Петр отправился следом за служаночкой, но вдруг, о чем-то вспомнив, повернулся к пану Войти.
- Скажите, пожалуйста, какой у нас сегодня день, у меня уже давно не было под рукой календаря.
- Четверг, - ответил пан Войти. - А почему вас это интересует? Какая разница - четверг там или пятница, если это, конечно, не воскресенье, день Господень.
- Это мне и впрямь безразлично, - сказал Петр. - Хотелось бы только знать, какой сегодня день месяца, то есть какой святой приходится на сегодняшнее число.
- И это тоже не важно, - энергично возразил пан Войти. - Потому как что такое один-единственный день? Чистый пшик! Здесь всякий день - одинаков, время тащится и одновременно несется вскачь. Не успеешь глазом моргнуть - а глядишь, и святая Тереза скоро пошлет нам первые морозцы, и святой Мартин пожалует на белом коне, а там - и Рождество, а вскоре - и новый годок, и мы с ним - старше на куриный шажок, а там подкатит первый май, потом святая Маркита забросит серп в жито, и снова уже жди святого Вацлава. Вчера был день святого Вацлава, так мне до сих пор муторно от съеденного гуся, вот и выходит, что сегодня двадцать девятый сентябрь, день святого Михаила.
БРАТ ИМПЕРАТОРА
Под ласковым надзором пана Войти Кубы из Сыхрова, который все больше привыкал к мысли, что к нему воротился его сын, растерзанный кабаном, Петр провел в крепости почти пятнадцать месяцев; здесь и впрямь, как верно подметил пан Войти, время влеклось не спеша и тем не менее неслось с головокружительной скоростью.

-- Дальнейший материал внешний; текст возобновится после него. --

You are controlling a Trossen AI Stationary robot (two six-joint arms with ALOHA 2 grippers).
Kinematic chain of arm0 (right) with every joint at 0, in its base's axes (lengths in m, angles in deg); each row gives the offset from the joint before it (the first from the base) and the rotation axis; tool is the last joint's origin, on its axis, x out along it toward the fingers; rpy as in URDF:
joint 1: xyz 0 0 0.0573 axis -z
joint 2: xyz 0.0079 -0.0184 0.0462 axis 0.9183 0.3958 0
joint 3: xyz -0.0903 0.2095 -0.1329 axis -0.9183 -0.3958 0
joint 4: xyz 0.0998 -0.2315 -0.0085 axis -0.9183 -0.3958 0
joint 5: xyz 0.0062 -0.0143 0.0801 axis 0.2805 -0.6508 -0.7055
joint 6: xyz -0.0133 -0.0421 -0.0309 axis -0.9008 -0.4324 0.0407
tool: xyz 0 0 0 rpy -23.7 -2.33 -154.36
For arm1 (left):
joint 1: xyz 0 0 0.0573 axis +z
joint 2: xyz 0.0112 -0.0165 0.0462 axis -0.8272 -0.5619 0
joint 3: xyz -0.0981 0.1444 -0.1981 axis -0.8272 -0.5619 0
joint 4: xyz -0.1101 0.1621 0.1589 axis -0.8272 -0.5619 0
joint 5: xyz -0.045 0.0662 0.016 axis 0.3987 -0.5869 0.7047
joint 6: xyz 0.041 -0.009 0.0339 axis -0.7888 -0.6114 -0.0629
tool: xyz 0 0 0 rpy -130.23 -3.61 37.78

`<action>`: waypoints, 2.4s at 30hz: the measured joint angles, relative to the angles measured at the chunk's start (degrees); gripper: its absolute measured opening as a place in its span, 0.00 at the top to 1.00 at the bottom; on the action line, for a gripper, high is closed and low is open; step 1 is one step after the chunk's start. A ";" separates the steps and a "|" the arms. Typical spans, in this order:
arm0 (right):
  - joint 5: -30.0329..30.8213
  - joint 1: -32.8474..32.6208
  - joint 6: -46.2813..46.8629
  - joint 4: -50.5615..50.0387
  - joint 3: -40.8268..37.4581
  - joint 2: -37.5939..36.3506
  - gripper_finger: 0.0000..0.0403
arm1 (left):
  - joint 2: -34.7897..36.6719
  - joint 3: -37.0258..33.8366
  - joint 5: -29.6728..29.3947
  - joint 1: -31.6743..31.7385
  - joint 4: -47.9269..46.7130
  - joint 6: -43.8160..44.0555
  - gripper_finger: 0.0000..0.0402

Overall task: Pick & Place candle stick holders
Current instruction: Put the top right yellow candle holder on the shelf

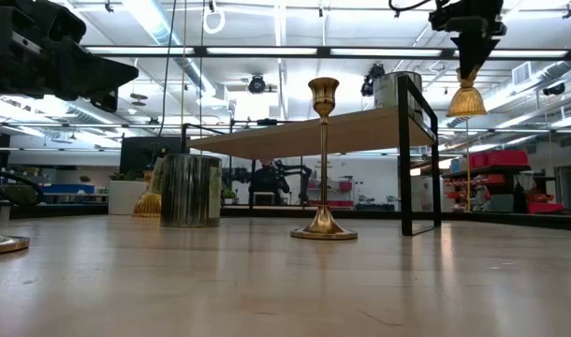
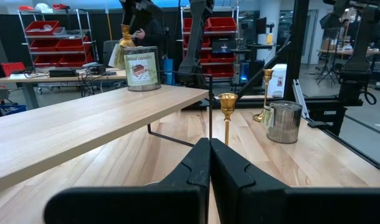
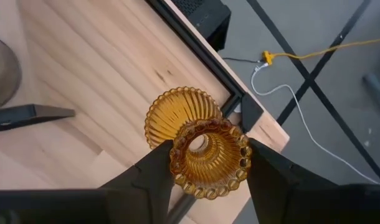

Дни тянулись бесконечно, похожие один на другой, но когда Петр, вспоминая, оглядывался назад, у него складывалось впечатление, будто весь срок его пребывания в Српно промелькнул как одно мгновение: ему и вправду не надоедало расхаживать по крепостному валу и радоваться виду, открывавшемуся оттуда, или запоем - что тоже случалось - читать в библиотеке рыцарские романы и воспоминания замечательных людей, между прочим и "Жизнеописание" славного скульптора и золотых дел мастера Бенвенуто Челлини; они чрезвычайно заинтересовали его просто потому, что у доброго графа Гамбарини хранилась знаменитая охотничья пищаль работы этого мастера; иногда он до одури играл с паном Войти в шахматы, а теплыми вечерами сиживал с ним на восточной башне и за кувшином доброго белого вина рассказывал всякие хитроумные премудрости, которые пан Войти старательно заносил в свою книжицу. Српновский бургграф был невероятно любознателен, очень жаден до науки и в полной мере использовал богатые знания, кои его молодой узник вынес из иезуитской коллегии. Так, например, однажды он спросил - правда ли, как утверждают в последнее время, что не Солнце вращается вокруг Земли, а наоборот - Земля вращается вокруг Солнца, и как это связать с определенным пассажем из Библии, где сказано, что кто-то приказал Солнцу остановиться.
- Не знаю, - ответил Петр, - меня не было, когда Иисус Навин воевал против аморрейцев.
Пан Войти, услышав этот ответ, громко расхохотался и все никак не мог остановиться.
- А все-таки, - сказал он наконец, - как вы объясните, что в Библии, где, как известно, написана правда, самая что ни на есть чистая правда, сказано, что Солнце остановилось, а не то, что остановилась Земля?